POLITICS

Reidel justifies debt clearance amid nuclear plant graft claims

Head of Nucleoeléctrica Argentina responds to accusations over payment of debt contracted with Banco Macro, indicating that it was cleared with his own funds in a "transparent operation."

Javier Milei and Demian Reidel. Foto: cedoc/perfil

Nucleoeléctrica Argentina chief Demian Reidel has had better days, but is attempting to put to bed rumours of corruption,

Earlier this year, a series of alleged acts of corruption during his stewardship of the state firm overseeing the nation’s nuclear plants were denounced. The scandal resulted in two managers of his confidence being sidelined. 

Nevertheless, the accusations against Reidel did not stop there. Now it has become known that in just 18 days, the official has managed to pay off personal debts of 825 million pesos – a sum equivalent to over 80 net salaries of his current post. 

The figure triggered all kinds of suspicions and he has decided to respond in public: "I don’t usually reply to operations but that’s it. Here are the papers," he wrote in a lengthy post on his X social network account.

"In 2018 I bought with my own funds a share in a real-estate development in Argentina. I went selling it off in stages without haste: in March 2023 and December 2024. In 2025 I sold another chunk and while that sale was advancing, I took out a bridging loan against that asset in order to have liquidity – that is 'the debt,'" wrote Reidel.

"Last December 15 I sold off that chunk for US$770,000. Both purchase and sale were with my own funds. I collected and cancelled the debt. It’s a transparent operation, totally documented, with signatures certified by a public notary and contained in my sworn statement. There you have the deeds of the sale," detailed the official.

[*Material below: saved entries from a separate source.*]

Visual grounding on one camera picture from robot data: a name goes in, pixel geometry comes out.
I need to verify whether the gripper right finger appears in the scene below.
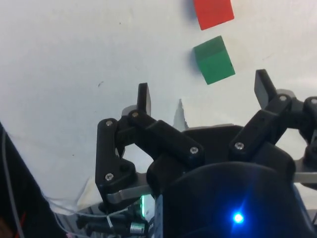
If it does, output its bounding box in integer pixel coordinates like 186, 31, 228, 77
229, 69, 317, 174

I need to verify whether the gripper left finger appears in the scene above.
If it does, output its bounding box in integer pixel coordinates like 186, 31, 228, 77
95, 83, 206, 196

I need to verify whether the red cube block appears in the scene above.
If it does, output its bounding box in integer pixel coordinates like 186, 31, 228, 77
193, 0, 235, 31

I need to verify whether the green cube block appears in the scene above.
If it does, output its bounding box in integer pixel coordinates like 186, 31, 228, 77
193, 36, 236, 85

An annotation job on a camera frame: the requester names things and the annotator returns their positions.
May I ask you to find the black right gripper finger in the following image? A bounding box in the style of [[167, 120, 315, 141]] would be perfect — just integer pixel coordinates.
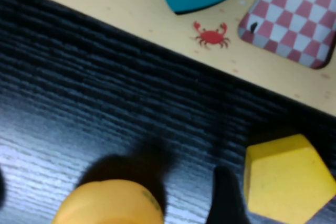
[[206, 165, 250, 224]]

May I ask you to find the yellow wooden pentagon piece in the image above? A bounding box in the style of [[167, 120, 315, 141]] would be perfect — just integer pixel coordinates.
[[243, 133, 336, 224]]

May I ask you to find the blue and sand puzzle board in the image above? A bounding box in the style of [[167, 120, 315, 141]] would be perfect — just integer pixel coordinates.
[[0, 0, 336, 119]]

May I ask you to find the yellow rubber duck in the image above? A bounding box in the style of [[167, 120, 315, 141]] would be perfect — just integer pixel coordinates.
[[54, 179, 165, 224]]

The El Disenso web portal was the first to verify Reidel’s debts via Central Bank reports, ratifying that the physicist and friend of President Javier Milei was described until mid-January as a person with a "high risk of insolvency" within the financial system. 

In total, he had a debt of 825 million pesos with Banco Macro but managed to pay it off all at once.

 

Reidel’s future

The unpaid debt emerged in the middle of a scandal permeating Reidel’s management of the state firm. 

In the last few months Nucleoeléctrica Argentina’s Integrity Committee has received internal denunciations of possible acts of corruption, as well as a judicial presentation opening up in the Campana federal courtroom. All these cases described tenders being steered and overpriced.

Rumours have started to circulate in the last few days as to Reidel’s future within the government. Some claim Presidential Chief-of-Staff Karina Milei trying to convince her brother to fire the official. Reidel is reportedly in the cross-hairs not only for accusations of corruption but also questions of management.

Reidel was in the limelight last October when announced plans to construct a huge data centre dedicated to artificial intelligence in Patagonia in conjunction with the Argentine company Sur Energy, with an estimated investment of some US$25 billion. 

The NA-SA chief was presented as the key official in the project of which nothing more has since been heard.

According to La Política Online website, OpenAI sources have assured the project to be "ridiculous" and that the video taped by their CEO Sam Altman was just "propaganda for Javier Milei."

Although Reidel’s exit is favoured by Karina Milei, firing him would be a complex task. The official is a friend of Milei and has even, as explained by the President, spent long hours with him deep into the night rewriting world economic theory.

 

Suspicions surround Atucha I and II tenders

In a recent report, Perfil detailed cases of alleged corruption early this year after it gained access to an internal denunciation presented to NASA’s Integrity Committee. 

In a writ, Juan Pablo Nolasco Sáenz – the manager of the Atucha I-II nuclear plants – accused company authorities of favouring a firm in a tender for cleaning services with other similar presentations in the pipeline, it later emerged.

Last month, Perfil revealed that these accusations had reached court with the Campana federal courtroom processing a lawsuit describing similar situations at nuclear power plants.

Until now Reidel has only spoken in public about his debt and not about these accusations, which have resulted in the ouster of NA-SA general manager Marcelo Famá and Administrative Coordination manager Hernán Pantuso, both considered to be supreme confidants of Reidel.